Snapshots of My Father

Snapshots of My Father

When I think about my childhood, the memories play back to me as though I were watching a photo slide show on a Mac.  The images blend one into the other in no particular order, like water running over colored ink.  I float from 6 years old to 12 years old to 3 years old and back again.  Nothing is ever a full event, though.  I get an image, I remember a feeling or smell, and then, as Jay-Z would say, "it's on the next one".  Onto the next thought, the next memory, until something drags me back to the now.

With Father's Day being this weekend, I started thinking about moments with my dad, and the slide show began.  I remember every August, for my birthday, we would go to Lincoln Park Zoo in the morning and walk across the beach in the afternoon.  We lugged along some grape juice and PB&Js that I ended up eating covered in sand.  Those were the best birthdays, but the memory is not a fluid one - I see an image of the zoo and feel my dad's hand on mine - I then feel the hot pavement on the walk over to the beach, as I've already taken off my shoes in anticipation - and then the cool water washing up on my bare toes and the taste of crunchy jelly (sand) in my mouth.

In the next memory, I am 13.  I smell dirty leather cleats and a softball mitt and feel the wind blow dust in my eyes.  I glance to my right - 3rd base and an old chain link fence.  Fade into the next image - my dad, or Coach, in a purple jersey, eyebrows furrowed, fingers interlaced through the chain link fence.  "Just do your best, you guys are winners to me no matter what."  Then comes the next image - a sea of trophies held high by the un-manicured and dirty hands of 13-year old girls in purple t-shirts.
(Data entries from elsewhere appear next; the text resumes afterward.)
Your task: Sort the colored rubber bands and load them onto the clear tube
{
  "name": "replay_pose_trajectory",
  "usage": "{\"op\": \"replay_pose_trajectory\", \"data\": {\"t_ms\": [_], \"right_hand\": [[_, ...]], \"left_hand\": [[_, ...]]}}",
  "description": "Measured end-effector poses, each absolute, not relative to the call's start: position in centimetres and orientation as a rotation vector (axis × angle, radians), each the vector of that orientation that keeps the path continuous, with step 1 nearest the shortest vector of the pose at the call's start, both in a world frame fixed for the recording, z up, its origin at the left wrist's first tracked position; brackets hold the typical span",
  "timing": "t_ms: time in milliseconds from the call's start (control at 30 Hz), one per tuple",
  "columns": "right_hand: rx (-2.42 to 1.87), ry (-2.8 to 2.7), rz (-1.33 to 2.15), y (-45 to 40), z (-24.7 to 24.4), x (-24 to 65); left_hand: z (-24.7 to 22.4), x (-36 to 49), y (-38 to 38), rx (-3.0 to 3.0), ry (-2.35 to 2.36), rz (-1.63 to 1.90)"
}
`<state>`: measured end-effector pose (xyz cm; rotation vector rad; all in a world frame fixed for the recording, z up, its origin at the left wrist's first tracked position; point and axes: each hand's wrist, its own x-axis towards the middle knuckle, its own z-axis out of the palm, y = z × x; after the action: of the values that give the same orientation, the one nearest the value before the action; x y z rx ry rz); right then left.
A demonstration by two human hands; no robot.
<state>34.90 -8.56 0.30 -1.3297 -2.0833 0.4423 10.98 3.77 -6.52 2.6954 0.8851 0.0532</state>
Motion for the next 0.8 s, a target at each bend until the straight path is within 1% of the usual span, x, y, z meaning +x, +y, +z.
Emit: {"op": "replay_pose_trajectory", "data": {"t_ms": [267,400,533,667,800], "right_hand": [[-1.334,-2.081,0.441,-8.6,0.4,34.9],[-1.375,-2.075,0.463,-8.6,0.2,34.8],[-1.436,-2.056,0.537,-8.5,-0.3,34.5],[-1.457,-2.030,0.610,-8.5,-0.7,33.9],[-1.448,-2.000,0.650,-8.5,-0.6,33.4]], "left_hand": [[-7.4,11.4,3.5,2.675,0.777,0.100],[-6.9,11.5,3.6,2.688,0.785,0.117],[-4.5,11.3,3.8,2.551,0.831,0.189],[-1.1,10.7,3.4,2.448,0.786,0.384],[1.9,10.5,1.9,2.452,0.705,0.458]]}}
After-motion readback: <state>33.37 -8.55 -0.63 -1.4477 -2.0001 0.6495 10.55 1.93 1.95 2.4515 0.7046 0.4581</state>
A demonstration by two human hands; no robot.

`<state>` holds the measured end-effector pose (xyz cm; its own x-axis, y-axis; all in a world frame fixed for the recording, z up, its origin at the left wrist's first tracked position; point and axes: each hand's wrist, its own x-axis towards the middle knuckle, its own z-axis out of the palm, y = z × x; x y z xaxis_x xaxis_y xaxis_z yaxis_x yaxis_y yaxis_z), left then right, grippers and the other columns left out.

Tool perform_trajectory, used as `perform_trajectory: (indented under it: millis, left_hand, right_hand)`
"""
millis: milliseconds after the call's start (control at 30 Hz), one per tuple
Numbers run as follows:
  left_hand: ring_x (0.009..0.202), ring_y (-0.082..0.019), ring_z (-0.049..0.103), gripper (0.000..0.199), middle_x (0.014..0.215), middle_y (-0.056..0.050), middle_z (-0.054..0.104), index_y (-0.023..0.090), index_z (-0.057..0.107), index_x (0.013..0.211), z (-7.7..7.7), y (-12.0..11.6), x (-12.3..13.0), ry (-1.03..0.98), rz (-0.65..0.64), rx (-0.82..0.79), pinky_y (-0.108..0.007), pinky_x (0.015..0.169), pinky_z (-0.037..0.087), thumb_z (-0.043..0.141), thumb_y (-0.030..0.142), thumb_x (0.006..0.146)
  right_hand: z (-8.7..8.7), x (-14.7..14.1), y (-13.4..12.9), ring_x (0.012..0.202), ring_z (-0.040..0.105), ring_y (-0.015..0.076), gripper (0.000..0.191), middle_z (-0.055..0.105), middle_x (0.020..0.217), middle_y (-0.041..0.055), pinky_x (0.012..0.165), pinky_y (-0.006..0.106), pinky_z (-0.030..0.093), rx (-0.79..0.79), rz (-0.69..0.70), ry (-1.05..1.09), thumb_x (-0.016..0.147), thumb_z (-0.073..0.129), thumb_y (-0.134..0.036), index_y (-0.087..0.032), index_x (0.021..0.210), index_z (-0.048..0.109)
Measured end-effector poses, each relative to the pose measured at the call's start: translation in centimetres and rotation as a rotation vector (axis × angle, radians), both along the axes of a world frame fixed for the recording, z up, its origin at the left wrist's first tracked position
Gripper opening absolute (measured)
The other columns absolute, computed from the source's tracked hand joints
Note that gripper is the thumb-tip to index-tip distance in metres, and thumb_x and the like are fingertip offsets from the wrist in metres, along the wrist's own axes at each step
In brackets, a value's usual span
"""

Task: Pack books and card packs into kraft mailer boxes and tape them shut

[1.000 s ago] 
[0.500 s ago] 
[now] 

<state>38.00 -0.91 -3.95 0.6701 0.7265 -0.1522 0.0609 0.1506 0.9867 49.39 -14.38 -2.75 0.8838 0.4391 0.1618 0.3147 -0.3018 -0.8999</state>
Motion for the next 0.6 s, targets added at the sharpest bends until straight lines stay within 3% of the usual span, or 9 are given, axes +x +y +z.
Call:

The final memory, I am 28.  There is the smell of fresh baked bread in my nose along with my dad's cologne - his "special occasion" cologne that is.  No Brut here, on my wedding day in Paris, France.  I remember the feeling - I get anxious just typing about it.  I hear, "just play it cool and take your time, there is no rush."  And off we go down the aisle.  Next scene - his face as a French birthday cake is brought out.  Camera ready, he thought it was another part of our wedding dinner, something special for the newly weds.  But since we were married on his birthday, we arranged for him to have a special treat too - raspberry sorbet cake.  I smell the tart fruit as the waiter whisks past my head (and my dress, thank goodness) to deliver the goods in front of my shocked father.  Clapping fills my head.  Final shot, back in Chicago at our reception - hot tears flow down my cheeks and I taste salt as my dad makes his speech to the audience.  He speaks of how lucky he is to have me, but in reality, I am the lucky one.  The hot pink lights behind us warm my shoulders....

If I were to pull together a photo album of the memories with my father, it would be days long.  He is the rock in my family, and I am so blessed to be able to say there was not a day in my life where he was not present.  Friends and cousins and co-workers have become better people just for knowing him.  How does one become so deserving to have such a man as their very own dad?  To even write about him in this blog does not do him justice.

In closing, my dad loves his camera and taking pictures is what he does.  He himself has 1000s of photos and hundreds of photo albums.  This is my present to him - a confesion that I've been keeping my own photos albums of him for years.  They just happen to be in my head, but I'm here to share for  all of Chicago-land to see.

Happy Father's Day, dad.  I love you.